Thursday, 7 November 2013

Google and a Free Internet


In May 2013 the UK's Shakespeare Review looked at social and economic benefits from the data revolution. The conclusion was that the UK stands at a fork in the road, able to choose between a limited or a chaotic approach to embracing the world of open data. It is true that 2014 will likely be the year of open data, not big data. Wired in the World, 2014 suggests as much. The Syrian insurgents use Twitter to instantly communicate messages, as reported by the Washington Post. The Post makes the distinction between a security-paranoid bin Laden using couriers and flash sticks, to the different generation instantly posting to YouTube and Twitter.

Google has been doing its bit over the past month. In September 2013 Google's IDEAS launched Project Shield, currently invite only, to protect free speech online. Project Shield was launched in conjunction with UProxy, a suite of tools to connect people to the Internet. On the front page, Google notes that 1 in 3 people live in societies where access to the Internet is restricted. Last month the Internet giant also launched an online video university and has launched Coder from Google's Creative Lab to turn the beautiful Rasberry Pi into a web development platform.

Sunday, 22 September 2013

Research on Human Terrain System


With US and coalition forces in phased draw-down in Afghanistan, the period in which scholars can first begin to make capped assessments of the Iraq and Afghan theatres is beginning. Within that large sphere of study, the Human Terrain System, which first deployed an Human Terrain Team to Afghanistan in February 2007, merits particular interest because it has bridged academia and the military, thus existing at that historically significant boundary between scholarship and soldiering.

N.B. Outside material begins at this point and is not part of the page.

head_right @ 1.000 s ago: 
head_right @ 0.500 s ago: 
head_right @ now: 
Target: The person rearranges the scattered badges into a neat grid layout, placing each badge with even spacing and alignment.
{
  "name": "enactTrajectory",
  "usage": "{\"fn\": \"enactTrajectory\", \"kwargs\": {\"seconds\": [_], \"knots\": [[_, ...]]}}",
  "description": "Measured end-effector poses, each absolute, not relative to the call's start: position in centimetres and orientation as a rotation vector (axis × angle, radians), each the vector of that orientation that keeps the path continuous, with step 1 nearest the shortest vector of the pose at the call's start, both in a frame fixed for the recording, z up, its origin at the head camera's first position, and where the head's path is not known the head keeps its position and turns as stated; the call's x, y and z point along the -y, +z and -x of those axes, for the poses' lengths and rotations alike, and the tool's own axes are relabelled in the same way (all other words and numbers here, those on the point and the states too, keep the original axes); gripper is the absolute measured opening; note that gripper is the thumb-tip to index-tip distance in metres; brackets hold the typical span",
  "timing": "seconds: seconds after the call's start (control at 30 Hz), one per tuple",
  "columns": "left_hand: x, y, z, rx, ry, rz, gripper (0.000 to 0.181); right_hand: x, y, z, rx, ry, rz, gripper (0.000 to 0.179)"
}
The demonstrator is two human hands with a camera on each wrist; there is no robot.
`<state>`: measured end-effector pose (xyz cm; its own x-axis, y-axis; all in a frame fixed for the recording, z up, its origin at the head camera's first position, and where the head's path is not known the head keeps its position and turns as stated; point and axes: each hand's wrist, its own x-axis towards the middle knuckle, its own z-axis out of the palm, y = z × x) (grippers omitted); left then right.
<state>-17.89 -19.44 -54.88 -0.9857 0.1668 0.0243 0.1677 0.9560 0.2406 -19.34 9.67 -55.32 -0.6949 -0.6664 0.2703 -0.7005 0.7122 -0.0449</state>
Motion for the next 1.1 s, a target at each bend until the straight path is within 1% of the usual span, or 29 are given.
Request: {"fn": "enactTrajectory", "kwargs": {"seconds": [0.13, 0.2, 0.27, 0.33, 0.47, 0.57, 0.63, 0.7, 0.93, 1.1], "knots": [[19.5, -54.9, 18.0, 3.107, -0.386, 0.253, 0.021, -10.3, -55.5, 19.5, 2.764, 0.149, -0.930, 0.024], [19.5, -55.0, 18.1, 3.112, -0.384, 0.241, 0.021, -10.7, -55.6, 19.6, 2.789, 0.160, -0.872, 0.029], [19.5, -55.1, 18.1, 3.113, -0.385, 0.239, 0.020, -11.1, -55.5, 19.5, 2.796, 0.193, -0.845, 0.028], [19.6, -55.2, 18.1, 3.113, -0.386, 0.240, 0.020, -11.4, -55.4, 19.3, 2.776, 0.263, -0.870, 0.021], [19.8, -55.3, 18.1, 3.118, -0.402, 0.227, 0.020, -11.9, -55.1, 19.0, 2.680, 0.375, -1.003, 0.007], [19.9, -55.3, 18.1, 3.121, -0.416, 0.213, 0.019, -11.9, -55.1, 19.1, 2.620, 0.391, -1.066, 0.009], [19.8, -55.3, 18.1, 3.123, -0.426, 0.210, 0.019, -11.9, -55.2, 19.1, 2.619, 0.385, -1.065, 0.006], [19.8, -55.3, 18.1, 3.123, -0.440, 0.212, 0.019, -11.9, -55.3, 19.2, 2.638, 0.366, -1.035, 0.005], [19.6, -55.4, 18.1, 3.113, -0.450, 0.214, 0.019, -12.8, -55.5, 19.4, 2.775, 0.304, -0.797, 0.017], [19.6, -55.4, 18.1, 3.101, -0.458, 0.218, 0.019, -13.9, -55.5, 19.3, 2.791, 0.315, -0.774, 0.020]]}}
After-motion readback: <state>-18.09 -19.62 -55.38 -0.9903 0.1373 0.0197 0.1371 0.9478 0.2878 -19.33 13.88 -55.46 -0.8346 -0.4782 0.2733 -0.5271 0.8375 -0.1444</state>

HTTs were deployed in Iraq and Afghanistan in support of Phase Four and Phase Five operations there, working alongside US Army, US Marines and coalition forces. Significant previous studies on the HTTs and the wider programme have been undertaken by authors at Westpoint; the Center for Naval Analyses (as part of a congressionally-directed assessment); and the Institute for Defense Analyses.

A new study conducted by Christopher J. Lamb, James Douglas Orton, Michael C. Davies and Theodore T. Pikulsky at the National Defense University has attempted to answer the question: what accounts for the apparent variation in HTT effectiveness? In answering, the authors have conducted interviews with approximately 100 former or serving HTS personnel and brigade staff, going further than previous studies and charting the historical trajectory of the programme in hitherto unseen depth.

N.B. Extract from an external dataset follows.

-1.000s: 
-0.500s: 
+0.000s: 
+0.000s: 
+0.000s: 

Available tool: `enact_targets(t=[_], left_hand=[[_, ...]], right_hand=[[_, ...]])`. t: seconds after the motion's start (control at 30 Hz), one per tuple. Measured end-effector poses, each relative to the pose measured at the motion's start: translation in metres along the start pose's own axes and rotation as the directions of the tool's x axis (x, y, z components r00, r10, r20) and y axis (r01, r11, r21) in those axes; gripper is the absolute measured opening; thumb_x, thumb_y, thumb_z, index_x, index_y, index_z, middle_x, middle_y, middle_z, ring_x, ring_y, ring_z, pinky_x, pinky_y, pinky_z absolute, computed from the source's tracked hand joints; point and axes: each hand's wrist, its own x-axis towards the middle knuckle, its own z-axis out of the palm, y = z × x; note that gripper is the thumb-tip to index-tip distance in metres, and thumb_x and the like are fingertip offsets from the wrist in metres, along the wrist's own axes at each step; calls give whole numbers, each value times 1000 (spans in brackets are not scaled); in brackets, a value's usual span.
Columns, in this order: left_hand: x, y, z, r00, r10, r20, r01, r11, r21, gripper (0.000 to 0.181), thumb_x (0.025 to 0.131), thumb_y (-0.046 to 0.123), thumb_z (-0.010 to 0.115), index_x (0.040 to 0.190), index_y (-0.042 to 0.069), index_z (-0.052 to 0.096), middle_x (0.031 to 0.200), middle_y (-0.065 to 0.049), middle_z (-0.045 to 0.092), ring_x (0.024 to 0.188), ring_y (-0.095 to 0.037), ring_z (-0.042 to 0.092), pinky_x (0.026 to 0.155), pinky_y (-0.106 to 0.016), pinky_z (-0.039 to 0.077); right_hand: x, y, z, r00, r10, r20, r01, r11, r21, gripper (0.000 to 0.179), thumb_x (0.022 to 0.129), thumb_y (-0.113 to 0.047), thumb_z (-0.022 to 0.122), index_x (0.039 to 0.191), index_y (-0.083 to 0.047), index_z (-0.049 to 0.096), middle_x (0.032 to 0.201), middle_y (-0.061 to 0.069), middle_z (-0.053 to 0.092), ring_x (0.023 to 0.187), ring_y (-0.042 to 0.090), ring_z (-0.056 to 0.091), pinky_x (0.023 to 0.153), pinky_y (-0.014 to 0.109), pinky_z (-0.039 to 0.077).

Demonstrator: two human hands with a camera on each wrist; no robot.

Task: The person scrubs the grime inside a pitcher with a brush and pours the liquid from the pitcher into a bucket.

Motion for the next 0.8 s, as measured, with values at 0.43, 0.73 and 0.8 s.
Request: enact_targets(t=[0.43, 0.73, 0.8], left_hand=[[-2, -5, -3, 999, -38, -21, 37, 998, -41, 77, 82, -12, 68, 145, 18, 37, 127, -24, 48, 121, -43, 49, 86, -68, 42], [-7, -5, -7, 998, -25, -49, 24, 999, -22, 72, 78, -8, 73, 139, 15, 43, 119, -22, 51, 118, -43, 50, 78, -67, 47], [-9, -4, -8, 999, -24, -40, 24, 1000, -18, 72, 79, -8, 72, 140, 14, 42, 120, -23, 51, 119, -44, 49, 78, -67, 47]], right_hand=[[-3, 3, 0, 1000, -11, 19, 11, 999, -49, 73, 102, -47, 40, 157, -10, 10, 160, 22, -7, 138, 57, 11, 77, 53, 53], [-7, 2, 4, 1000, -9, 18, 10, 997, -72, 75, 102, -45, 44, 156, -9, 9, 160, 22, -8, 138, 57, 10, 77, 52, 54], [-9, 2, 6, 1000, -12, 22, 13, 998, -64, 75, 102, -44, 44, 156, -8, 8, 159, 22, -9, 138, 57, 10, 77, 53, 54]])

At the same time, the journalist Vanessa Gezari has published an account of the Human Terrain System, also drawing on a considerable range of interviews with key members of the programme. This journalistic account centres upon the story of Paula Loyd and Don Ayala in Afghanistan whilst placing it within a wider critique of the programme.

Centring on the NDU study, an article critical of the HTTs was penned recently by Gian Gentile. A detailed response was published by one of the NDU authors, Michael Davies, which rebuts Gentile's argument point by point.

Broadly, the continued interest which HTS holds for stakeholders is due to the unresolved notion of academic assistance to the military structure: Can it help or hinder? How can it help? How has this relationship developed through history? What does HTS mean for the future direction of social science approaches to warfighting more generally? Is this future direction a "good" or a "bad" thing for the United States military and partner forces?

One of the more interesting developments from the HTS architecture in the future may be the trajectories of those former HTT members as they continue in their careers - possessing a mixture of academic expertise, area specialty - and because of their participation in HTTs, having enhanced, invaluable authority from their experiences downrange in Phase 4 and Phase 5 operations - these individuals will offer the US government remarkable insight into future threats and planning, legitimated by scholastic intellect coupled to warzone experience. In combining these two prized commodities, some may come to influence the future direction of US foreign policy and in so doing, inevitably fuse at some intersections the spheres of social sciences and the military.